(Collected data)
+++
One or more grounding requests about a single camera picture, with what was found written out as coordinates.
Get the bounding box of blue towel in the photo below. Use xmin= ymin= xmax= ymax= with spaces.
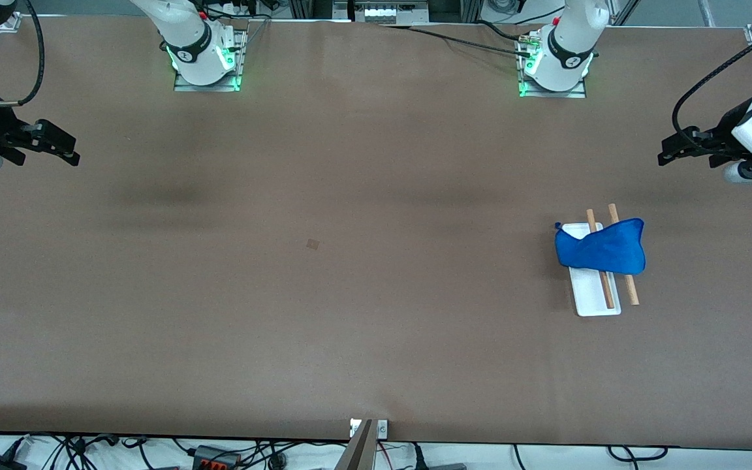
xmin=554 ymin=217 xmax=646 ymax=275

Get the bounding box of white rack with wooden rods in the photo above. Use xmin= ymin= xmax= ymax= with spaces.
xmin=562 ymin=204 xmax=640 ymax=317

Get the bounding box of white power strip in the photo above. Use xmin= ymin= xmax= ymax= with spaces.
xmin=353 ymin=0 xmax=429 ymax=24

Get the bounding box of black box with orange connectors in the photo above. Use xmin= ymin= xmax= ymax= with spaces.
xmin=192 ymin=446 xmax=241 ymax=470

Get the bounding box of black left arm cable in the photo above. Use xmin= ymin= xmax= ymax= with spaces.
xmin=672 ymin=20 xmax=752 ymax=138

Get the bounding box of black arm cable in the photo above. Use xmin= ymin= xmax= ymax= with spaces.
xmin=0 ymin=0 xmax=45 ymax=107
xmin=672 ymin=20 xmax=752 ymax=138

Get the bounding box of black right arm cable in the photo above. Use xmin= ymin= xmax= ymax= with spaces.
xmin=0 ymin=0 xmax=45 ymax=107

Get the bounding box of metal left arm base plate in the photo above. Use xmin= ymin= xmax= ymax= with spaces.
xmin=518 ymin=29 xmax=588 ymax=99

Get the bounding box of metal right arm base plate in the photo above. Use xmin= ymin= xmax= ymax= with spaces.
xmin=174 ymin=27 xmax=247 ymax=92

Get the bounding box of short black table cable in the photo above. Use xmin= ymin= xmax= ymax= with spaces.
xmin=477 ymin=20 xmax=527 ymax=42

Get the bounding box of long black table cable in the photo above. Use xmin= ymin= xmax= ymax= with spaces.
xmin=383 ymin=23 xmax=535 ymax=58
+++
▶ **Activity**
All entries must come back exactly as written, though without their pictures.

▶ **Reply to the exercise**
One or more grounding requests about a single camera picture, with what was found written out as coordinates.
Get the bounding box of blue towel in the photo below. Use xmin= ymin= xmax= ymax= with spaces.
xmin=554 ymin=217 xmax=646 ymax=275

Get the bounding box of white rack with wooden rods in the photo above. Use xmin= ymin= xmax= ymax= with spaces.
xmin=562 ymin=204 xmax=640 ymax=317

Get the bounding box of white power strip in the photo above. Use xmin= ymin= xmax= ymax= with spaces.
xmin=353 ymin=0 xmax=429 ymax=24

Get the bounding box of black box with orange connectors in the photo above. Use xmin= ymin= xmax= ymax= with spaces.
xmin=192 ymin=446 xmax=241 ymax=470

Get the bounding box of black left arm cable in the photo above. Use xmin= ymin= xmax= ymax= with spaces.
xmin=672 ymin=20 xmax=752 ymax=138

Get the bounding box of black arm cable in the photo above. Use xmin= ymin= xmax= ymax= with spaces.
xmin=0 ymin=0 xmax=45 ymax=107
xmin=672 ymin=20 xmax=752 ymax=138

Get the bounding box of black right arm cable in the photo above. Use xmin= ymin= xmax= ymax= with spaces.
xmin=0 ymin=0 xmax=45 ymax=107

Get the bounding box of metal left arm base plate in the photo above. Use xmin= ymin= xmax= ymax= with spaces.
xmin=518 ymin=29 xmax=588 ymax=99

Get the bounding box of metal right arm base plate in the photo above. Use xmin= ymin= xmax= ymax= with spaces.
xmin=174 ymin=27 xmax=247 ymax=92

Get the bounding box of short black table cable in the photo above. Use xmin= ymin= xmax= ymax= with spaces.
xmin=477 ymin=20 xmax=527 ymax=42

Get the bounding box of long black table cable in the photo above. Use xmin= ymin= xmax= ymax= with spaces.
xmin=383 ymin=23 xmax=535 ymax=58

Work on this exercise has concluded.